• Extracted records:
::::::::::

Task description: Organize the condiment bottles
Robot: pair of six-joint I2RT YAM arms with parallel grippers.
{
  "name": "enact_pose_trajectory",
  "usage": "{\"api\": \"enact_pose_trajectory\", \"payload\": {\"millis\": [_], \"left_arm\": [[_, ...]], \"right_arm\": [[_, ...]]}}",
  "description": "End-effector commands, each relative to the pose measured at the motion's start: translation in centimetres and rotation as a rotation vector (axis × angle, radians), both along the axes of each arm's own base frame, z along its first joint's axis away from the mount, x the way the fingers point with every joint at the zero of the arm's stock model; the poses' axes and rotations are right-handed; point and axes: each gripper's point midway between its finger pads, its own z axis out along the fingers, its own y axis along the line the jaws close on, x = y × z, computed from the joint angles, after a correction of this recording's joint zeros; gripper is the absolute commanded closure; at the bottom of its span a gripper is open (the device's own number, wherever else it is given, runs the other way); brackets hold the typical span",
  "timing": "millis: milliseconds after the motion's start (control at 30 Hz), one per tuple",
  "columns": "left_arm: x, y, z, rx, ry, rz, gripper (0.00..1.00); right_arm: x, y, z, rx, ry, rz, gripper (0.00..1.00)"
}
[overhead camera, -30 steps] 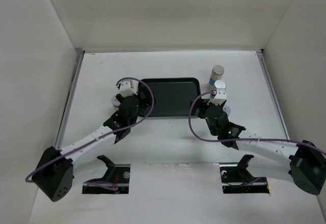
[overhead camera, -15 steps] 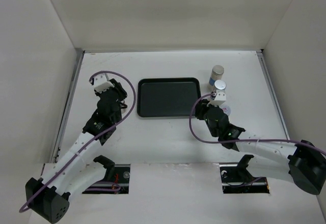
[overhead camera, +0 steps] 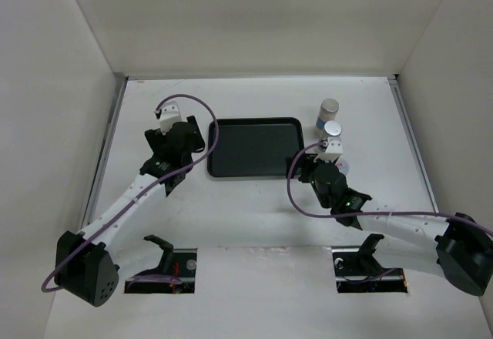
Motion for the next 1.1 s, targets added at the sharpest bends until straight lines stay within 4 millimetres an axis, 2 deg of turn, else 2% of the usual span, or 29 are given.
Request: {"api": "enact_pose_trajectory", "payload": {"millis": [0,167,300,467,567,667,800,833,933,1000,1067], "left_arm": [[0.3,-0.1,-0.6,-0.007,0.022,0.001,0.11],[0.2,0.3,-3.8,-0.016,0.087,0.038,0.13],[0.7,0.8,-6.1,-0.045,0.099,0.062,0.14],[1.5,0.5,-8.1,-0.094,0.138,0.059,0.17],[1.6,0.6,-9.1,-0.099,0.141,0.063,0.23],[2.0,0.9,-9.5,-0.100,0.146,0.077,0.38],[2.6,0.8,-8.0,-0.097,0.087,0.073,0.60],[2.7,0.8,-6.8,-0.100,0.054,0.067,0.64],[3.2,0.5,-1.7,-0.083,-0.056,0.048,0.67],[3.4,-0.8,1.5,-0.074,-0.119,0.010,0.67],[3.8,-2.6,3.2,-0.084,-0.155,-0.030,0.67]], "right_arm": [[0.1,1.3,2.0,0.052,-0.043,0.027,0.06],[-0.1,1.3,2.0,0.050,-0.042,0.032,0.05],[-0.4,1.1,3.0,0.073,-0.068,0.032,0.04],[-0.4,1.1,2.7,0.068,-0.057,0.041,0.04],[-0.5,0.9,3.1,0.077,-0.073,0.036,0.03],[-0.3,0.6,2.6,0.074,-0.060,0.028,0.03],[-0.2,0.4,2.9,0.077,-0.069,0.023,0.03],[-0.2,0.3,2.9,0.077,-0.070,0.021,0.03],[-0.1,0.4,2.3,0.076,-0.058,0.026,0.03],[0.0,0.4,2.4,0.076,-0.056,0.029,0.03],[0.0,0.2,2.7,0.082,-0.068,0.022,0.03]]}}
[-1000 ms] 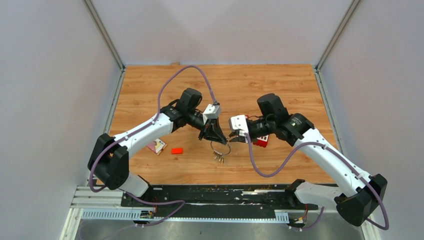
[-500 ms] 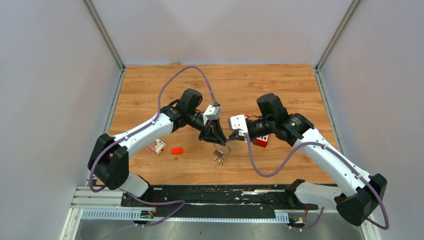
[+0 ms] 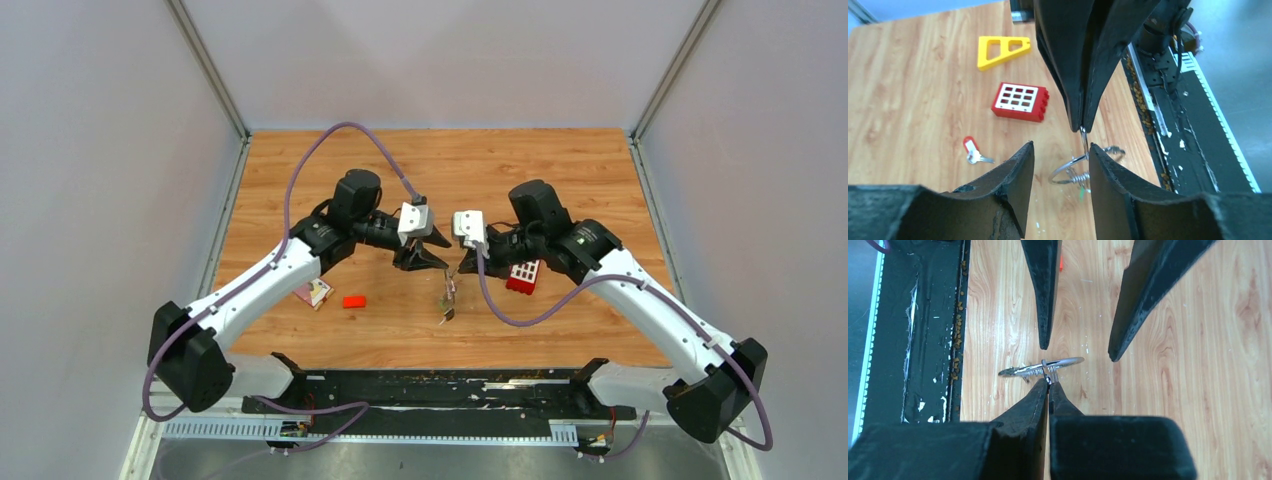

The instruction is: Put the keys on the keyring

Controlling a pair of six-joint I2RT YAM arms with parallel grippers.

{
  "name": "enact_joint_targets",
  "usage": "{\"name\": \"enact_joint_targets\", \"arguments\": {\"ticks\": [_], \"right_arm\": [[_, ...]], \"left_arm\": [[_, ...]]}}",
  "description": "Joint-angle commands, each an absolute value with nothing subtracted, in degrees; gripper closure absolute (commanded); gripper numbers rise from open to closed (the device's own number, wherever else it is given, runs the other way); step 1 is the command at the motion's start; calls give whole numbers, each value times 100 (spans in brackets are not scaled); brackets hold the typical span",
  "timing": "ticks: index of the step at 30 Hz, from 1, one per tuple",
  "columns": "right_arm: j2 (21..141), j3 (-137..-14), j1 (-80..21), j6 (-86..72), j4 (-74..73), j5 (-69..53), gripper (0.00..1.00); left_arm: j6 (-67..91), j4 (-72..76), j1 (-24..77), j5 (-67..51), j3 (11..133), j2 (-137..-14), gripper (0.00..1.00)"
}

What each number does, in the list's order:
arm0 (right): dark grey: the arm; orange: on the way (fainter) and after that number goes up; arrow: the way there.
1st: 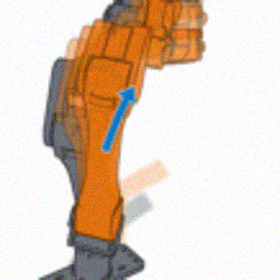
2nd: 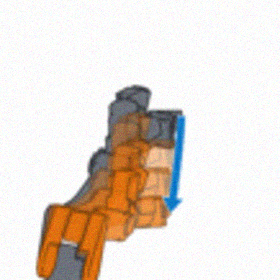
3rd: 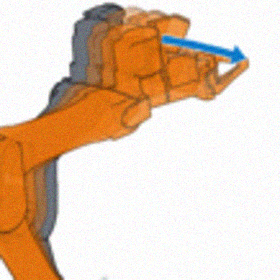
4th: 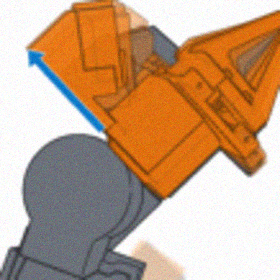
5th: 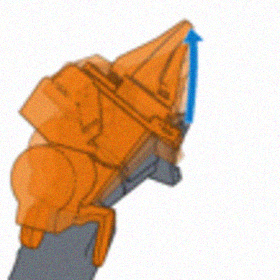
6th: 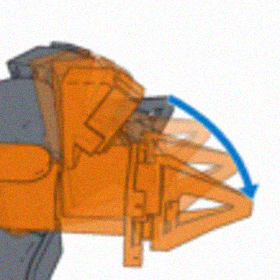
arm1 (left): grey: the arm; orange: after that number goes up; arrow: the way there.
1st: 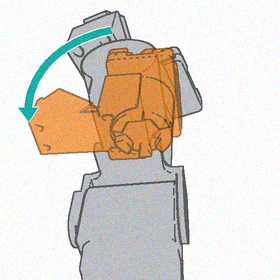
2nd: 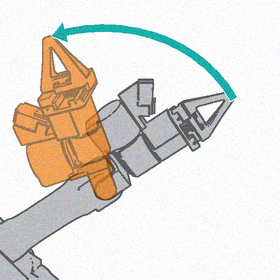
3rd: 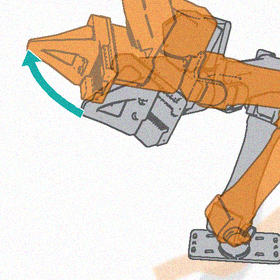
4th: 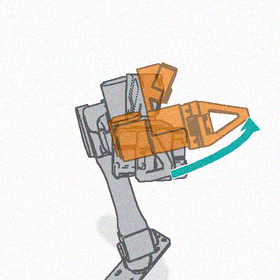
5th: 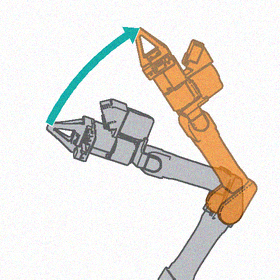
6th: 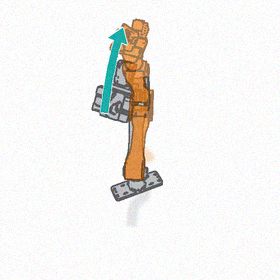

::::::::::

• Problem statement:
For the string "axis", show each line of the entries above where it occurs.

• Response to this exercise:
  "description": "End-effector commands, each relative to the pose measured at the motion's start: translation in centimetres and rotation as a rotation vector (axis × angle, radians), both along the axes of each arm's own base frame, z along its first joint's axis away from the mount, x the way the fingers point with every joint at the zero of the arm's stock model; the poses' axes and rotations are right-handed; point and axes: each gripper's point midway between its finger pads, its own z axis out along the fingers, its own y axis along the line the jaws close on, x = y × z, computed from the joint angles, after a correction of this recording's joint zeros; gripper is the absolute commanded closure; at the bottom of its span a gripper is open (the device's own number, wherever else it is given, runs the other way); brackets hold the typical span",
Motion for the next 1.1 s, targets added at the sharpest bends until straight lines stay within 4 millimetres an axis, 2 deg of turn, else 2% of the usual span, or 29 are given.

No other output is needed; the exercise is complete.